Records contained in a dataset:
= = = = =
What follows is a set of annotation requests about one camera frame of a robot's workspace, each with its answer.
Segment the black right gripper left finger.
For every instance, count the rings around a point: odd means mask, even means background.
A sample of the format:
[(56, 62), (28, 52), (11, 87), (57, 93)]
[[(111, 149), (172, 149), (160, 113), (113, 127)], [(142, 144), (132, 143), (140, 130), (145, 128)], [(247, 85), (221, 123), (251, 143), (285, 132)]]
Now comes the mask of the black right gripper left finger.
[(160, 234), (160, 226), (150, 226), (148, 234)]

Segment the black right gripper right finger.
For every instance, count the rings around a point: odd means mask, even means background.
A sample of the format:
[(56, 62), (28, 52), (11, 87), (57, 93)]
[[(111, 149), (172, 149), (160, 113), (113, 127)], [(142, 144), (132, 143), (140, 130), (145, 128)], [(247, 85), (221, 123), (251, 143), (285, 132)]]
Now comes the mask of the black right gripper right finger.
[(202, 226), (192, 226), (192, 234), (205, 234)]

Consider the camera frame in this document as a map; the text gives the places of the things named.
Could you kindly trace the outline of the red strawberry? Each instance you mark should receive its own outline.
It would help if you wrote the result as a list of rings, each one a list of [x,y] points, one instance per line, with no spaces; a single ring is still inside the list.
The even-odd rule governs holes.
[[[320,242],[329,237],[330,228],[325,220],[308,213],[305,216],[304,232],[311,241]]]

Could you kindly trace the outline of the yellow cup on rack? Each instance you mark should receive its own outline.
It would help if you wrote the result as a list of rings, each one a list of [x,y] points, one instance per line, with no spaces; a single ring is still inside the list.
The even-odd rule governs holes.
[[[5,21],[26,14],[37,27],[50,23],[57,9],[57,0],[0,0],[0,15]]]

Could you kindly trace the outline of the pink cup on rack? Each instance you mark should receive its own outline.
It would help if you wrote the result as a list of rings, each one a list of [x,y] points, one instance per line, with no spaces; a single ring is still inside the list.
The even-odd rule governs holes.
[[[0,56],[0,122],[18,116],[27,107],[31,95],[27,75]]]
= = = = =
**Task**
Would you set the entries down again, exactly as they were written?

**Result of this exercise**
What follows is a set of annotation requests about one camera frame of a robot's workspace, each with its answer.
Segment the black right gripper left finger.
For every instance, count the rings around a point: odd means mask, even means background.
A sample of the format:
[(56, 62), (28, 52), (11, 87), (57, 93)]
[[(111, 149), (172, 149), (160, 113), (113, 127)], [(142, 144), (132, 143), (140, 130), (145, 128)], [(247, 85), (221, 123), (251, 143), (285, 132)]]
Now comes the mask of the black right gripper left finger.
[(160, 234), (160, 226), (150, 226), (148, 234)]

Segment the black right gripper right finger.
For every instance, count the rings around a point: odd means mask, even means background.
A sample of the format:
[(56, 62), (28, 52), (11, 87), (57, 93)]
[[(111, 149), (172, 149), (160, 113), (113, 127)], [(142, 144), (132, 143), (140, 130), (145, 128)], [(247, 85), (221, 123), (251, 143), (285, 132)]]
Now comes the mask of the black right gripper right finger.
[(202, 226), (192, 226), (192, 234), (205, 234)]

Consider the camera frame in this document as a map; the text gives the places of the things named.
Could you kindly trace the outline of the red strawberry? Each instance you mark should receive its own outline.
It would help if you wrote the result as a list of rings, each one a list of [x,y] points, one instance per line, with no spaces; a single ring is still inside the list.
The even-odd rule governs holes.
[[[320,242],[329,237],[330,228],[325,220],[308,213],[305,216],[304,232],[311,241]]]

Could you kindly trace the outline of the yellow cup on rack? Each instance you mark should receive its own outline.
It would help if you wrote the result as a list of rings, each one a list of [x,y] points, one instance per line, with no spaces; a single ring is still inside the list.
The even-odd rule governs holes.
[[[5,21],[26,14],[37,27],[50,23],[57,9],[57,0],[0,0],[0,15]]]

Could you kindly trace the outline of the pink cup on rack? Each instance you mark should receive its own outline.
It would help if you wrote the result as a list of rings, each one a list of [x,y] points, one instance per line, with no spaces; a single ring is still inside the list.
The even-odd rule governs holes.
[[[0,56],[0,122],[18,116],[27,107],[31,95],[27,75]]]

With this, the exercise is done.